A relação que esse povo tem com a floresta os possibilita uma sensibilidade inacreditável. As mulheres Yawanawas conseguiram transcender sua conexão com o divino para uma produção artística, através do artesanato tradicional indígena. Os Kenes – como são chamados os desenhos formados a partir de suas cosmovisões – representam hoje uma forte manifestação cultural dessa etnia, além de propiciar o desenvolvimento sustentável das famílias como resultado de um empreendimento social que criaram juntas para a comercialização das peças.

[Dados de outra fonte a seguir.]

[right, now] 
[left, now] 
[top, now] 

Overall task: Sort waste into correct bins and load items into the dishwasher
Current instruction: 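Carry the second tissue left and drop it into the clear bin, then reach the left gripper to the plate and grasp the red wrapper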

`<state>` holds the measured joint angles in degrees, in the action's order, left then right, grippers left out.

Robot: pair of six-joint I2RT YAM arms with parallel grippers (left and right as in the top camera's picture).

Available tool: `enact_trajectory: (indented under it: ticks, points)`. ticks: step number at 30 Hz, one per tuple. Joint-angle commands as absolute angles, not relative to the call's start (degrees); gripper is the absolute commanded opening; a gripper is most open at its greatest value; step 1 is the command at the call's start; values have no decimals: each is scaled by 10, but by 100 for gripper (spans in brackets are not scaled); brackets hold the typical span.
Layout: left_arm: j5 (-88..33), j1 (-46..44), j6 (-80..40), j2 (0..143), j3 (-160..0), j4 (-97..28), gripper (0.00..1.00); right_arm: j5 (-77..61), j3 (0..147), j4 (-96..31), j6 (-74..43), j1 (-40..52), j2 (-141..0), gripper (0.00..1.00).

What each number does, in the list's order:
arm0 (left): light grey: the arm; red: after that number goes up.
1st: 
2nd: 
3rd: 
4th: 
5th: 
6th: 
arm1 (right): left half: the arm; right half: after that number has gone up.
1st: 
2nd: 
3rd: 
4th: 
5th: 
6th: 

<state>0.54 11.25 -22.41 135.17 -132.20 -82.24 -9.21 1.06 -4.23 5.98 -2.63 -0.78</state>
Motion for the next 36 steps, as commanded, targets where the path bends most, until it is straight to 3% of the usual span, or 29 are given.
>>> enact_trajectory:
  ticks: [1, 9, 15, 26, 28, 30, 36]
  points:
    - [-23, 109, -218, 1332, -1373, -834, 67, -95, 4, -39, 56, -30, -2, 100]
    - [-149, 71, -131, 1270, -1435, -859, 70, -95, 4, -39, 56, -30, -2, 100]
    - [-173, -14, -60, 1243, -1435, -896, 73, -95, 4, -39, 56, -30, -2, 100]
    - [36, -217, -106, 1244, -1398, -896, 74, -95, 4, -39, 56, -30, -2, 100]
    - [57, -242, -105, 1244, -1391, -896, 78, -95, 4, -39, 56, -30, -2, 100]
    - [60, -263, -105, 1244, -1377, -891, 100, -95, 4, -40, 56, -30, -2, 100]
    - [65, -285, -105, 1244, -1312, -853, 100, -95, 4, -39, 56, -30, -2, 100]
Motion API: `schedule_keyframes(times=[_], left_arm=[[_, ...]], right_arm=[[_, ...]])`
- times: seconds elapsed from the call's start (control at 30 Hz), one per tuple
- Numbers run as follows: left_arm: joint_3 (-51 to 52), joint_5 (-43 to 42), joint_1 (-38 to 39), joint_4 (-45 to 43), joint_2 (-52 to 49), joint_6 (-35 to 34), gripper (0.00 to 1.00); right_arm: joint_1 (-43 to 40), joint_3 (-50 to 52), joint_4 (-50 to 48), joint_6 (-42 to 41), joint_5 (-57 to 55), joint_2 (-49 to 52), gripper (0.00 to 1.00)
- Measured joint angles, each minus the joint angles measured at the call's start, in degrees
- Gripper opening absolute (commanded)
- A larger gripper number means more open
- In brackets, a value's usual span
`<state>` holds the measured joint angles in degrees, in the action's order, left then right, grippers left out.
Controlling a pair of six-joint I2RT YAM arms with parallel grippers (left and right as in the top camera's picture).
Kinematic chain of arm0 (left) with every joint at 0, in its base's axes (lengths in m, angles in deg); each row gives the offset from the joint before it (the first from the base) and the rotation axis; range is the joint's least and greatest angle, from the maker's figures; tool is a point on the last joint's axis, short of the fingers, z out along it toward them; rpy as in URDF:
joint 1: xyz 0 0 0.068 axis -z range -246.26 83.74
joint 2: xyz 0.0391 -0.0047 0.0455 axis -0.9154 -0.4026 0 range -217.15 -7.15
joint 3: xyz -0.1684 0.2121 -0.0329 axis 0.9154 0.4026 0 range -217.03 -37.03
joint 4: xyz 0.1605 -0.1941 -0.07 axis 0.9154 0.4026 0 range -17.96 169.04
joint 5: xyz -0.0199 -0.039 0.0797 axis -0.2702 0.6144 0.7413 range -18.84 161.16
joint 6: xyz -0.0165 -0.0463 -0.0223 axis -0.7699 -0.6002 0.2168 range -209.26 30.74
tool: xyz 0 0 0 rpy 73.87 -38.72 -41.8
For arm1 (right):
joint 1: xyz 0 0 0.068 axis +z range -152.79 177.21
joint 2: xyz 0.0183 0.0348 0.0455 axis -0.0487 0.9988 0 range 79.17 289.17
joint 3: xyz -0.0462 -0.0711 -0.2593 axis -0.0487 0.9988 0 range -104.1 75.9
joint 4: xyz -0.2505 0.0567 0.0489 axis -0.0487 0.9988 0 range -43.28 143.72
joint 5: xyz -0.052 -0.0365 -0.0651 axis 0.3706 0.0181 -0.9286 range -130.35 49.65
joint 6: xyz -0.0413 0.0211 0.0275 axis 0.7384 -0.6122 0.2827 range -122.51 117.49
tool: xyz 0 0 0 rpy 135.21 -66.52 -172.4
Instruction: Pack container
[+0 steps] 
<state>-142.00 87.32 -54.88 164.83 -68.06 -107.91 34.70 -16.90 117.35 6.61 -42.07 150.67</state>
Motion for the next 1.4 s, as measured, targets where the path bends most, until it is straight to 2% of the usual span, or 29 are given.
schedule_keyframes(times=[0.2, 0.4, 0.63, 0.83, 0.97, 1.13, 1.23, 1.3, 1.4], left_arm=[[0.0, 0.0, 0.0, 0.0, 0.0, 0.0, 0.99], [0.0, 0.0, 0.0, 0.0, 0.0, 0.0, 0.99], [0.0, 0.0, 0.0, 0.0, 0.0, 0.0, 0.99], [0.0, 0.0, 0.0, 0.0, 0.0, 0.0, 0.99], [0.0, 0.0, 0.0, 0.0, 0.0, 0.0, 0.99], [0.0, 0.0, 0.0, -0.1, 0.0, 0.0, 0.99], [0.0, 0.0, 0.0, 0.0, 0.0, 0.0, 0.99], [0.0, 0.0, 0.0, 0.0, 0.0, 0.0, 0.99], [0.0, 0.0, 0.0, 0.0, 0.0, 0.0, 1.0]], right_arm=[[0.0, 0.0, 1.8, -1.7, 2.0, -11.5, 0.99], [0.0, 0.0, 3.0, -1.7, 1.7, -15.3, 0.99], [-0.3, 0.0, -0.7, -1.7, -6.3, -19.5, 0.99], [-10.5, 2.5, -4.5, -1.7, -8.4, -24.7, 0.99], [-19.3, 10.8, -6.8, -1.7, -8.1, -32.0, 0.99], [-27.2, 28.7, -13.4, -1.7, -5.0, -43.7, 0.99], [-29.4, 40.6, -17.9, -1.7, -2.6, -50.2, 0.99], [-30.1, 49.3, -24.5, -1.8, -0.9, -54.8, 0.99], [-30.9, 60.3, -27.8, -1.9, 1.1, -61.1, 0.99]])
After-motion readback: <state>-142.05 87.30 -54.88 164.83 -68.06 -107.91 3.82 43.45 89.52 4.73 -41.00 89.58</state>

As joias Yawanawas são criadas a partir de missangas tecidas, uma a uma, numa complexa trama desenhada. As miçangas são tão contemporâneas quanto antigas. Incorporadas nas principais manifestações estéticas e rituais de vários grupos indígenas, as miçangas foram apropriadas por esses povos desde os primeiros contatos com os viajantes, e vemos que hoje ela retorna para o mundo do branco, na moda e no design. As miçangas tecem caminhos entre mundos e através delas podemos pensar a relação entre as mais diferentes sociedades.

Uma história recente, que foge da triste curva da realidade indígena latino-americana, e que tivemos o privilégio de viver de perto.